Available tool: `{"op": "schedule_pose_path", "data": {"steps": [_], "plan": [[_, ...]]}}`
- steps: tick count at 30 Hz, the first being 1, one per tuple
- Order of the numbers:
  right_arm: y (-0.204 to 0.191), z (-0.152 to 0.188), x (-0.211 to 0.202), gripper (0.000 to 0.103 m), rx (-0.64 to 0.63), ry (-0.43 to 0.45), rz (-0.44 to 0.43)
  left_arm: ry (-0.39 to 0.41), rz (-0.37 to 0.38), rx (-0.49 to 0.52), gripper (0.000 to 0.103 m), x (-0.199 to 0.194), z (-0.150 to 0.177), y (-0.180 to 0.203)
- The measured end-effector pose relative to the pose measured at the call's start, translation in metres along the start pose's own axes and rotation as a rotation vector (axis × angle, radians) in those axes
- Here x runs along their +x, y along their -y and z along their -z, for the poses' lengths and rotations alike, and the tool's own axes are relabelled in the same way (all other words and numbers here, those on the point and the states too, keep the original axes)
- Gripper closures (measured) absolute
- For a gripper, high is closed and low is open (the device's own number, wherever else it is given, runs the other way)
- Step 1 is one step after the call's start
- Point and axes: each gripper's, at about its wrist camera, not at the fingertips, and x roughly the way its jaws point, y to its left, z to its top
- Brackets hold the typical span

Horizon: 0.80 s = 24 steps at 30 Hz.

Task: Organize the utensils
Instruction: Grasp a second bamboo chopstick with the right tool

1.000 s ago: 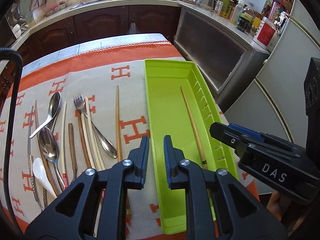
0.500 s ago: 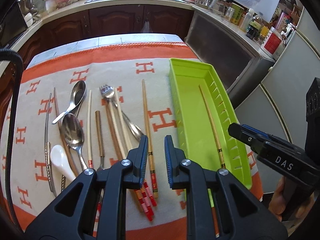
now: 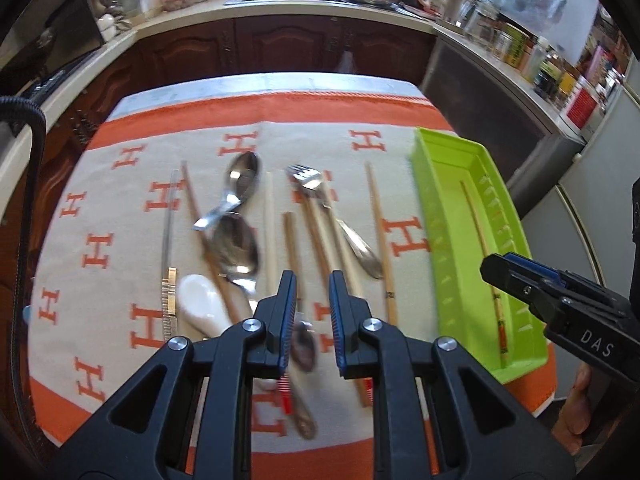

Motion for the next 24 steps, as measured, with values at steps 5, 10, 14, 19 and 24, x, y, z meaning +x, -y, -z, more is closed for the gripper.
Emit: {"op": "schedule_pose_path", "data": {"steps": [5,10,14,19,24], "plan": [[-0.021,-0.016,0.025,0.07,0.002,-0.052,-0.037,0.01,-0.073,-0.078,0.089,-0.001,-0.004,-0.045],[-0.031,-0.042,0.059,0.072,0.03,-0.117,-0.033,-0.009,-0.114,-0.141,0.089,0.009,0.0,-0.09],[-0.036,-0.059,0.092,0.079,0.052,-0.176,0.032,-0.027,-0.121,-0.174,0.089,0.02,0.003,-0.117],[-0.037,-0.065,0.13,0.081,0.069,-0.242,0.115,-0.053,-0.117,-0.21,0.089,0.036,0.008,-0.145],[-0.043,-0.067,0.151,0.083,0.034,-0.247,0.217,-0.077,-0.103,-0.231,0.089,0.05,0.013,-0.159]]}}
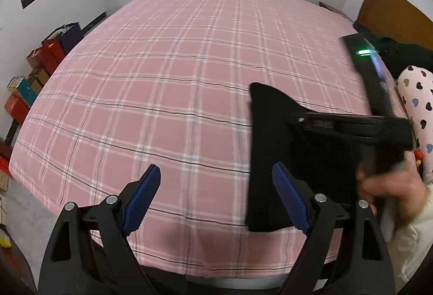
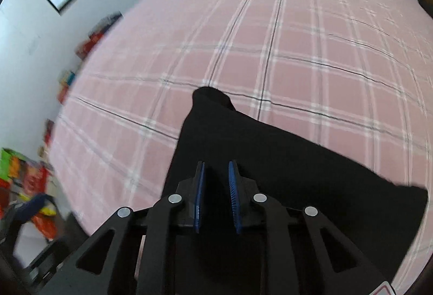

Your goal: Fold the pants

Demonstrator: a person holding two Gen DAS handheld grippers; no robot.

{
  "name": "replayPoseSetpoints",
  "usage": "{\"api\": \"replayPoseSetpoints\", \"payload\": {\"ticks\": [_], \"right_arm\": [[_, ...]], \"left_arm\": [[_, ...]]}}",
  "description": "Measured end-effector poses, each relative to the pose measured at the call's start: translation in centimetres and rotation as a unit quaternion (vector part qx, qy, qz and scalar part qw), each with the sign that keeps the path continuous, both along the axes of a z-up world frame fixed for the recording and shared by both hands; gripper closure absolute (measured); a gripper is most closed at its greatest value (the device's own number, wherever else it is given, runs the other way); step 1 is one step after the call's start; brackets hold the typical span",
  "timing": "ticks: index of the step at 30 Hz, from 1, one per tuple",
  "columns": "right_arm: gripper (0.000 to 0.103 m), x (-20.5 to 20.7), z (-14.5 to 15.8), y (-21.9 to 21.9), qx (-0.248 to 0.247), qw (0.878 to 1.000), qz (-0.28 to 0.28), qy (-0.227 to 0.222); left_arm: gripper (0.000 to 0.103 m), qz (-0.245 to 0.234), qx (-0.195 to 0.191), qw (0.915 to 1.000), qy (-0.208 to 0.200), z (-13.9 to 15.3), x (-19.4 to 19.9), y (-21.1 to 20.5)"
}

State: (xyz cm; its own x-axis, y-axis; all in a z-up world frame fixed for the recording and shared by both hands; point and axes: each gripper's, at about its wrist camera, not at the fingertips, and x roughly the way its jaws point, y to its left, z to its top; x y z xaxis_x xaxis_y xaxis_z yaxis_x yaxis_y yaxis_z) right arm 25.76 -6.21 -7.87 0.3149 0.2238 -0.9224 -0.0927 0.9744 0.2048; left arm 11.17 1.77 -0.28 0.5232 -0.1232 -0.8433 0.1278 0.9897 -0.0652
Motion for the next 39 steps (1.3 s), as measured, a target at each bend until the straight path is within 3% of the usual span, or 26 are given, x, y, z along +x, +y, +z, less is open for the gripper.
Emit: {"api": "replayPoseSetpoints", "payload": {"ticks": [5, 7, 9, 12, 14, 19, 21, 24, 26, 27, 28, 34, 39], "right_arm": [[0.087, 1.9, -3.2, 1.9, -0.052, 0.998, 0.003, 0.029], [0.087, 2.2, -2.6, 2.0, -0.051, 0.998, 0.002, 0.029], [0.087, 1.1, -0.2, 0.9, -0.023, 1.0, -0.007, -0.001], [0.087, -2.9, 3.5, -2.4, -0.013, 0.998, -0.038, -0.058], [0.087, -6.6, 4.2, -6.0, -0.02, 0.995, -0.07, -0.066], [0.083, -12.3, 1.1, -13.2, -0.053, 0.987, -0.149, -0.023], [0.089, -13.4, -1.3, -15.2, -0.036, 0.987, -0.159, 0.002], [0.088, -14.3, 0.0, -16.1, -0.001, 0.985, -0.171, -0.014], [0.071, -15.3, 1.6, -17.0, -0.004, 0.982, -0.187, -0.038], [0.051, -15.6, 2.2, -17.4, -0.007, 0.98, -0.192, -0.044], [0.044, -16.3, 2.5, -18.1, -0.007, 0.979, -0.196, -0.049], [0.04, -17.7, -0.5, -20.0, 0.001, 0.98, -0.199, -0.009], [0.034, -16.9, -3.6, -19.9, 0.069, 0.975, -0.21, 0.014]], "left_arm": [[0.021, 0.01, 0.002, 0.9999, 0.006, -0.4, 0.4, 1.3], [0.021, 0.01, 0.006, 0.9999, 0.006, -0.4, 0.5, 1.4], [0.021, 0.008, 0.009, 0.9999, 0.008, -0.5, 0.6, 1.4], [0.021, 0.005, 0.005, 0.9999, 0.012, -0.7, 0.7, 0.9], [0.021, -0.001, 0.004, 0.9999, 0.015, -0.9, 0.7, 0.4], [0.021, -0.022, 0.012, 0.9994, 0.023, -1.8, 0.6, -1.9], [0.021, -0.031, 0.017, 0.999, 0.026, -2.1, 0.4, -3.3], [0.021, -0.044, 0.032, 0.998, 0.032, -2.8, 0.0, -5.1], [0.018, -0.049, 0.028, 0.9975, 0.041, -3.1, -0.1, -5.8], [0.016, -0.048, 0.023, 0.9975, 0.047, -3.4, -0.2, -5.9], [0.013, -0.046, 0.016, 0.9975, 0.052, -3.7, -0.2, -5.8], [0.012, -0.027, -0.037, 0.9929, 0.11, -7.7, 0.7, -5.6], [0.012, -0.042, -0.021, 0.9915, 0.121, -10.1, 1.0, -7.0]]}}
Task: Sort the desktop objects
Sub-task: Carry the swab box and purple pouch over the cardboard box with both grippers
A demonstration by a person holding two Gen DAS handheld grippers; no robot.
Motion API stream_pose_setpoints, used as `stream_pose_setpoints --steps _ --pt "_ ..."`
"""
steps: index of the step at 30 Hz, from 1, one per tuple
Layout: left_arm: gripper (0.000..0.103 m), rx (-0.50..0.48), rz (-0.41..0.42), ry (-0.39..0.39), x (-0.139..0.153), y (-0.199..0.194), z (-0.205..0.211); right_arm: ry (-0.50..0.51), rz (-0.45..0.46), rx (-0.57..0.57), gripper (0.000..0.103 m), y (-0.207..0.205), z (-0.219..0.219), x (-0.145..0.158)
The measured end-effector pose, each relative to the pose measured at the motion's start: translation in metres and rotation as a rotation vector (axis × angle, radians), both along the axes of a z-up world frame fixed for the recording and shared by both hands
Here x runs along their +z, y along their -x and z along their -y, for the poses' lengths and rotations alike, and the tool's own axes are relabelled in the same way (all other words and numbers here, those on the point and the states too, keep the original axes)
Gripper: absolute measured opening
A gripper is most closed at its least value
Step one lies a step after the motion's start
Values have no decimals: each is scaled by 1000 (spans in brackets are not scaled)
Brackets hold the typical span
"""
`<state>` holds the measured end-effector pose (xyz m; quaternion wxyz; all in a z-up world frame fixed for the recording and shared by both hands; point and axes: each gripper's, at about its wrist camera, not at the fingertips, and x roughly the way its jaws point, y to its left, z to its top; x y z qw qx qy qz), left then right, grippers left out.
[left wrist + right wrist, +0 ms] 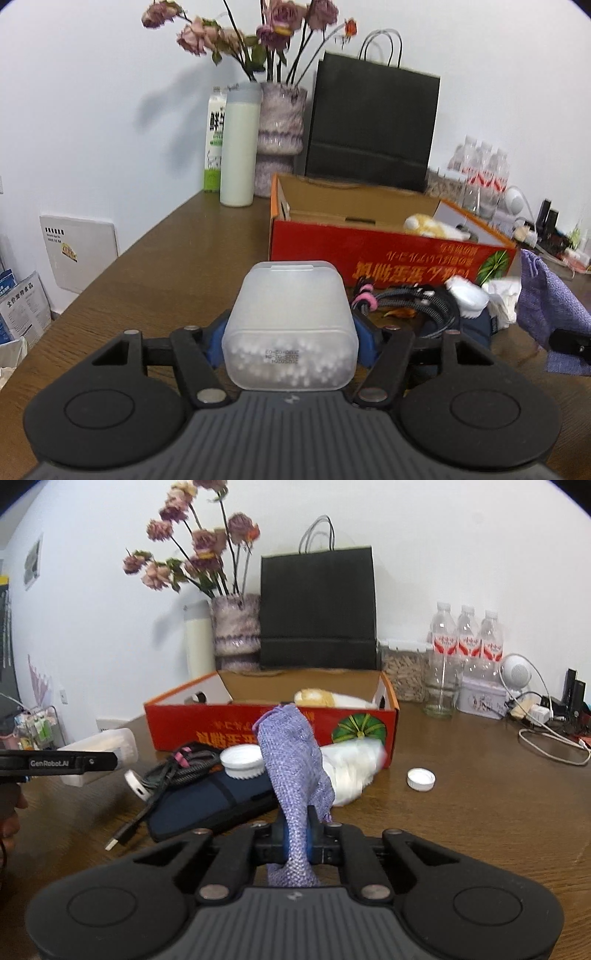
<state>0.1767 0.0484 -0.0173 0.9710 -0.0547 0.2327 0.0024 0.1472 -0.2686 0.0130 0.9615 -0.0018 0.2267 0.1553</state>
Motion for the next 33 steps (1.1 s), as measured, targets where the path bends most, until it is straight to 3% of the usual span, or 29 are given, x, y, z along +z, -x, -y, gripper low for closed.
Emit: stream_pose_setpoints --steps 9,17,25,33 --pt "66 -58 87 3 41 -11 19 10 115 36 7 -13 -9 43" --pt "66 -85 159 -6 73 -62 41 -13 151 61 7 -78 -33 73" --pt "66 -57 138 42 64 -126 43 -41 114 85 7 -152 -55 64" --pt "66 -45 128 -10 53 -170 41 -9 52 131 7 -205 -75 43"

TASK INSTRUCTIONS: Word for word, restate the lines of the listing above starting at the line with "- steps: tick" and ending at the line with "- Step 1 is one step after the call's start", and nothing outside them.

EXERCISE ANSWER:
- steps: tick count at 30 Hz, the first being 1, one per tuple
- Order of the numbers:
  right_arm: y (-0.204 to 0.191), z (-0.152 to 0.188), x (-0.211 to 0.202), gripper (0.000 to 0.103 m), rx (-0.64 to 0.63), ry (-0.43 to 0.45), rz (-0.44 to 0.43)
  left_arm: ry (-0.39 to 0.41), rz (-0.37 to 0.38), rx (-0.49 to 0.52), gripper (0.000 to 0.103 m), x (-0.199 to 0.194), z (-0.150 to 0.177), y (-0.180 to 0.203)
- The measured end-effector pose relative to the pose measured at the call's start, translation in metres along the start pose's own axes and rotation as a rotation vector (axis × angle, radians) in those axes
- Here x runs along their +x, y along their -y and z along their -z, for the poses' lengths and rotations alike, and the tool's own axes are relabelled in the same way (all other words and numbers here, those on the point and the states too, keep the original axes)
- Gripper closures (measured) absolute
- For a gripper, high is closed and low is open (the device's own number, wherever else it is given, runs the other way)
- Step 1 is one step after the call's start

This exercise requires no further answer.